## Forecasting precipitation

What does it means when you’re given a precipitation forecast? And how do you know if it’s accurate? What does it mean when you see that there’s a 37% chance of rain?

Well, there are two input variables you have to keep in mind: first, the geographic location – where you’re looking for a forecast, and second, the time window you’re looking at.

For simplicity let’s fix a specific spot – say 116th and Broadway – and let’s also fix a specific one hour time window, say 1am-2am.

Now we can ask again, how would we interpret a “37% chance of rain” for this location during this time? And when do we decide our forecast is good? It’s trickier than you might think.

***

Let’s first think about interpretation. Hopefully what that phrase means is something like, 37 out of 100 times, with these exact conditions, you’ll see a non-zero, measurable amount of rain or other precipitation during an hour. So far so good.

Of course, we only have exactly one of these exact hours. So we cannot directly test the forecast with that one hour. Instead, we should collect a lot of data on the forecast. Start by building 101 bins, labeled from 0 to 100, and throw each forecasted hour into the appropriate bin, along with a record of the actual precipitation outcome.

So if it actually rains between 1am and 2am at 116th and Columbia, I’d throw this record into the “37” bin, along with a note that said “YES IT RAINED.” I’d short hand this note by attaching a “1” to the record, which stands for “100% chance of rain because it actually rained.” I’d attach a “0” to each hour where it didn’t rain.

I’d do this for every single hour of every single day and at every single location as well, of course not into the “37” bin but into the bin with the *forecasted* number, along with the note of whether rain came. I’d do this for 100 years, or at least 1, and by the end of it I’d presumably have a lot of data in each bin.

So for the “0” bin I’d have many many hours where there wasn’t supposed to be rain. Was there sometimes rain? Yeah, probably. So my “0” bin would have a bunch of records with “0” labels and a few with “1” labels. Each time a “1” record made its way into the “0” bin, it would represent a failure of the model. I’d need to count such a failure against the model somehow.

But then again, what about the “37” bin? Well I’d want to know, for all the hours forecasted to have a 37% chance of rain, how often it actually happened. If I ended up with 100 examples, I’d hope that 37 our of the 100 examples ended up with rain. If it actually happened 50 times out of 100, I’d be disappointed – another failure of the model. I’d need to count this against the model.

Of course to be more careful I’d rather have 100,000 examples accumulated in bin “37” and see 50,000 of those hours actually had rain. With that data I’d be fairly certain this forecasting engine is inaccurate.

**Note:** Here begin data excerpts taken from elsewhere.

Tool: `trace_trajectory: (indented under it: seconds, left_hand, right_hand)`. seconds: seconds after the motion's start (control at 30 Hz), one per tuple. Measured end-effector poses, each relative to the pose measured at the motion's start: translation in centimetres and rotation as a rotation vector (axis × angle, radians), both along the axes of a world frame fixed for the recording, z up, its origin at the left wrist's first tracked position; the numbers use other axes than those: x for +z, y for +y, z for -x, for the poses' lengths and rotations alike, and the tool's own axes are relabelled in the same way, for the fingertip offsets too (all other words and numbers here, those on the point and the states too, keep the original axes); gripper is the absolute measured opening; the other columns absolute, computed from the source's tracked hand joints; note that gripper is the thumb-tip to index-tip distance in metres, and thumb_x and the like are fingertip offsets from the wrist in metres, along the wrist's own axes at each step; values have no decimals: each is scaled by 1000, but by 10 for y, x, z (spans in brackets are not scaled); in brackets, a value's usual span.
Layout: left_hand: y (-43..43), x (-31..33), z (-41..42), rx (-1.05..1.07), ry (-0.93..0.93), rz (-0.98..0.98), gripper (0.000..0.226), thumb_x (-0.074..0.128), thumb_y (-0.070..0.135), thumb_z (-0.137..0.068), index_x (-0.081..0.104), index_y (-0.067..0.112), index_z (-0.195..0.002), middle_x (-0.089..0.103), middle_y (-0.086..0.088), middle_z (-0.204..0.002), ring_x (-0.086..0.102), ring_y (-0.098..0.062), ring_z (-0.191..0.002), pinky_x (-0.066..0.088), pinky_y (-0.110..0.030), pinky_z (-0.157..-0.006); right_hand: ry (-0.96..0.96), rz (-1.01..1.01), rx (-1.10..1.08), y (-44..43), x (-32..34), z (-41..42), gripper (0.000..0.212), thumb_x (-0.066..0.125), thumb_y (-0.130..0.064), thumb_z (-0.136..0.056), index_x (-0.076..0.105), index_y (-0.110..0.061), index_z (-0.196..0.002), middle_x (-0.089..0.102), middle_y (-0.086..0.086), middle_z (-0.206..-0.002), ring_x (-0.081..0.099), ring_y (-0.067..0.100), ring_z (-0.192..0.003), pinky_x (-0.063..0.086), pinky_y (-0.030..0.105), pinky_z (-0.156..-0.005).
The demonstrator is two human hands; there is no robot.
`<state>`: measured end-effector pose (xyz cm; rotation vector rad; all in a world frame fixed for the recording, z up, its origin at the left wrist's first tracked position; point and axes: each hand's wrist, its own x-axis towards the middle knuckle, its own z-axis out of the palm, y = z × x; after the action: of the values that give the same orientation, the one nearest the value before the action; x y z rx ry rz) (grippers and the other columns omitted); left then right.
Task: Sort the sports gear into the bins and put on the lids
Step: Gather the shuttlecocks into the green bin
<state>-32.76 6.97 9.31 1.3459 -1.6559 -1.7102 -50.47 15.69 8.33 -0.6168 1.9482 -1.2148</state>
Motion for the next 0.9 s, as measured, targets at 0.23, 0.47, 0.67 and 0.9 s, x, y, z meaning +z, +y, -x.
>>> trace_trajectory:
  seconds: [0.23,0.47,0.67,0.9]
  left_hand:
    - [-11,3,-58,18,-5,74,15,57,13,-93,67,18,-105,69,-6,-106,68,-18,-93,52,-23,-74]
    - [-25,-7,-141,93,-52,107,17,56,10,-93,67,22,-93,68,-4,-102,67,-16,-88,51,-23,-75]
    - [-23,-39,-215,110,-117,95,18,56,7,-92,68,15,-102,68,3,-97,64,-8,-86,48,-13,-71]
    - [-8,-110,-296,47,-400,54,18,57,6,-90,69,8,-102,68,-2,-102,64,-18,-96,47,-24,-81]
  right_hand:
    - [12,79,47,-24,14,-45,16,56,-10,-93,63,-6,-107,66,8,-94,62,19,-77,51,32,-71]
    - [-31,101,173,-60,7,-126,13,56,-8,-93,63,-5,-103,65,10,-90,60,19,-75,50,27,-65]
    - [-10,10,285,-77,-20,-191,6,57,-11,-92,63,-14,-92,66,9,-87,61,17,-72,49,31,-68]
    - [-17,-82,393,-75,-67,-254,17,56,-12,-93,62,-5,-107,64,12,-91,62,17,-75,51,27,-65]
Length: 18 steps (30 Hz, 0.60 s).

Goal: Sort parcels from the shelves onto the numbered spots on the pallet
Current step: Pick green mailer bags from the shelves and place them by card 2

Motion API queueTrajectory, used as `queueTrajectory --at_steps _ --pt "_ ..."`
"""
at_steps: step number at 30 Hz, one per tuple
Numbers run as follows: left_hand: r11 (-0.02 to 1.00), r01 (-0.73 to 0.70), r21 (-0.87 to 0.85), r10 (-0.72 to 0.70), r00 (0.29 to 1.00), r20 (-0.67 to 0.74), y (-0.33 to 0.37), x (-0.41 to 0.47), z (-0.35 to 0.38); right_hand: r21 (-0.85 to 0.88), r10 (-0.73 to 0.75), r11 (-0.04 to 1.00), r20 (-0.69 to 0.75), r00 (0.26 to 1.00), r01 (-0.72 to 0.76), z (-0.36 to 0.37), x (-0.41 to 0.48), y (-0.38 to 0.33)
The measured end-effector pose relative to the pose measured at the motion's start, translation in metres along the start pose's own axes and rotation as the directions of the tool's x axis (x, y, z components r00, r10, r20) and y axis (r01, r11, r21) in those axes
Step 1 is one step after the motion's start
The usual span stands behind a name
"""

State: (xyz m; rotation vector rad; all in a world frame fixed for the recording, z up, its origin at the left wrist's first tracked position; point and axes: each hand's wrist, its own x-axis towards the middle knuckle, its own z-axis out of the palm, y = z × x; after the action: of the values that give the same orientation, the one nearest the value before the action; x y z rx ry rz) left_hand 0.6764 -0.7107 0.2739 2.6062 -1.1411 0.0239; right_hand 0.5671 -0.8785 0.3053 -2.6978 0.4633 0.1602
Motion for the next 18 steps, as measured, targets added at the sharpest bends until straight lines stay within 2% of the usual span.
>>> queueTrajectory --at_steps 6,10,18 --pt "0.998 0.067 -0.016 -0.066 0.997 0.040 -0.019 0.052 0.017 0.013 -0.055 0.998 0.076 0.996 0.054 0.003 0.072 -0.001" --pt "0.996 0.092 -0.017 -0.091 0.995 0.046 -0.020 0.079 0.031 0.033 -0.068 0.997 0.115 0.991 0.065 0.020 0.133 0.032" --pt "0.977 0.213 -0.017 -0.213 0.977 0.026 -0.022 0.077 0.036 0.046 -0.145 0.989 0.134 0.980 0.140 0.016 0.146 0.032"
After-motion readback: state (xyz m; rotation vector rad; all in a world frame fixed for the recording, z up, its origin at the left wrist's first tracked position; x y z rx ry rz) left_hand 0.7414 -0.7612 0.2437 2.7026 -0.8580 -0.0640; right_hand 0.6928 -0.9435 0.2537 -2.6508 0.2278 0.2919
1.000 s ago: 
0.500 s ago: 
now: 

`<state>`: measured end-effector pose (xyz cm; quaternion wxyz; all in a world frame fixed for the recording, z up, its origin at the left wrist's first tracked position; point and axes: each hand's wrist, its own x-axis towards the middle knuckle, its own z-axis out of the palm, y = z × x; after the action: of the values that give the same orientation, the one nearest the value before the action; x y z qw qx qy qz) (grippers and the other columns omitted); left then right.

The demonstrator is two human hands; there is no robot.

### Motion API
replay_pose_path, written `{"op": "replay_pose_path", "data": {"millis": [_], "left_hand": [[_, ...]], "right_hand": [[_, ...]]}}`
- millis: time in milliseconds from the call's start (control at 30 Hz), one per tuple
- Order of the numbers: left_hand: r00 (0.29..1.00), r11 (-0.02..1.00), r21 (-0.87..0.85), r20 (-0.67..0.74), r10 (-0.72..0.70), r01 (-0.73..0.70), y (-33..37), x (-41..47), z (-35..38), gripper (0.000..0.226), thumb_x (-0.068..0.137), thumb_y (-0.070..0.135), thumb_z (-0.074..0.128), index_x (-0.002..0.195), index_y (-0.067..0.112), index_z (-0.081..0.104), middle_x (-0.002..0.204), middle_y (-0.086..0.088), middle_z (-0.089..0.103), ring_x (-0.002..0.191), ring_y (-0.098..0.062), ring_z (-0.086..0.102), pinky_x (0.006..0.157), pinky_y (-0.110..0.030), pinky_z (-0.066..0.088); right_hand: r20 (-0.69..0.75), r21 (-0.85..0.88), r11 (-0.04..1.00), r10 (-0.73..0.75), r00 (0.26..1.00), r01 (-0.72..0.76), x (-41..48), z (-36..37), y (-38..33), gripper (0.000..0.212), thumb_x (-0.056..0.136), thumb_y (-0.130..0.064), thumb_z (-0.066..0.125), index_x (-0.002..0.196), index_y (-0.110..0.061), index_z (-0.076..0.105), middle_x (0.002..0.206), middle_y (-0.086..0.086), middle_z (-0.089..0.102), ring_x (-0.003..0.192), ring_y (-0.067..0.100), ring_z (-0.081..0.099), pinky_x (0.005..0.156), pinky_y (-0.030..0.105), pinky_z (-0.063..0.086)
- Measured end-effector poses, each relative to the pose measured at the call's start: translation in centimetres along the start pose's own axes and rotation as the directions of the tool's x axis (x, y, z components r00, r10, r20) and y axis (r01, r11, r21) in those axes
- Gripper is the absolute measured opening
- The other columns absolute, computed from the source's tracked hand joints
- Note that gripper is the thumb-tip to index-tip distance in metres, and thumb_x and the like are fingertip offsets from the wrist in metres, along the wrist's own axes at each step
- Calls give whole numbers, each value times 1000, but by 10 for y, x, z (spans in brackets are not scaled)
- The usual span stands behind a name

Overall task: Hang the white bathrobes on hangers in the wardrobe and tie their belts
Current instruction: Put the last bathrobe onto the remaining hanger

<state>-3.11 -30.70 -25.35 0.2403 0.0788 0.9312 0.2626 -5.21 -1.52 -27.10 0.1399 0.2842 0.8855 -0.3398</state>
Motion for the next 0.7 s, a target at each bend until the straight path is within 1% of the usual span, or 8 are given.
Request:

Or, if 37,003 of those examples actually saw rain, then I’d be extremely pleased. I’d be happy to trust this model when it says 37% chance of rain. But then again, it might still be kind of inaccurate when it comes to the bin labeled “72”.

We’ve worked so hard to interpret the forecast that we’re pretty close to determining if it’s accurate. Let’s go ahead and finish the job.

***

Let’s take a quick reality check first though. Since I’ve already decided to fix on a specific location, namely at 116th and Broadway, the ideal forecast would always just be 1 or 0: it’s either going to rain or it’s not.

In other words, we have the ideal forecast to measure all other forecasts against. Let’s call that God’s forecast, or if you’re an atheist like me, call it “mother nature’s forecast,” or MNF for short. If you tried to test MNF, you’d set up your 101 bins but you’d only ever use 2 of them. And they’d always be right.

***

OK, but this is the real world, and forecasting weather is hard, especially when it’s a day or two in advance, so let’s try instead to compare two forecasts head to head. Which one is better, Google or Dark Sky?

I’d want a way to assign scores to each of them and choose the better precipitation model. Here’s how I’d do it.

First, I’d do the bin thing for each of them, over the same time period. Let’s say I’m still obsessed with my spot, 116th and Broadway, and I’ve fixed a year or two of hourly forecasts to compare the two models.

Here’s my method. Instead of rewarding a model for accuracy, I’m going to penalize it for inaccuracy. Specifically, I’ll assign it a squared error term for each time it forecast wrong.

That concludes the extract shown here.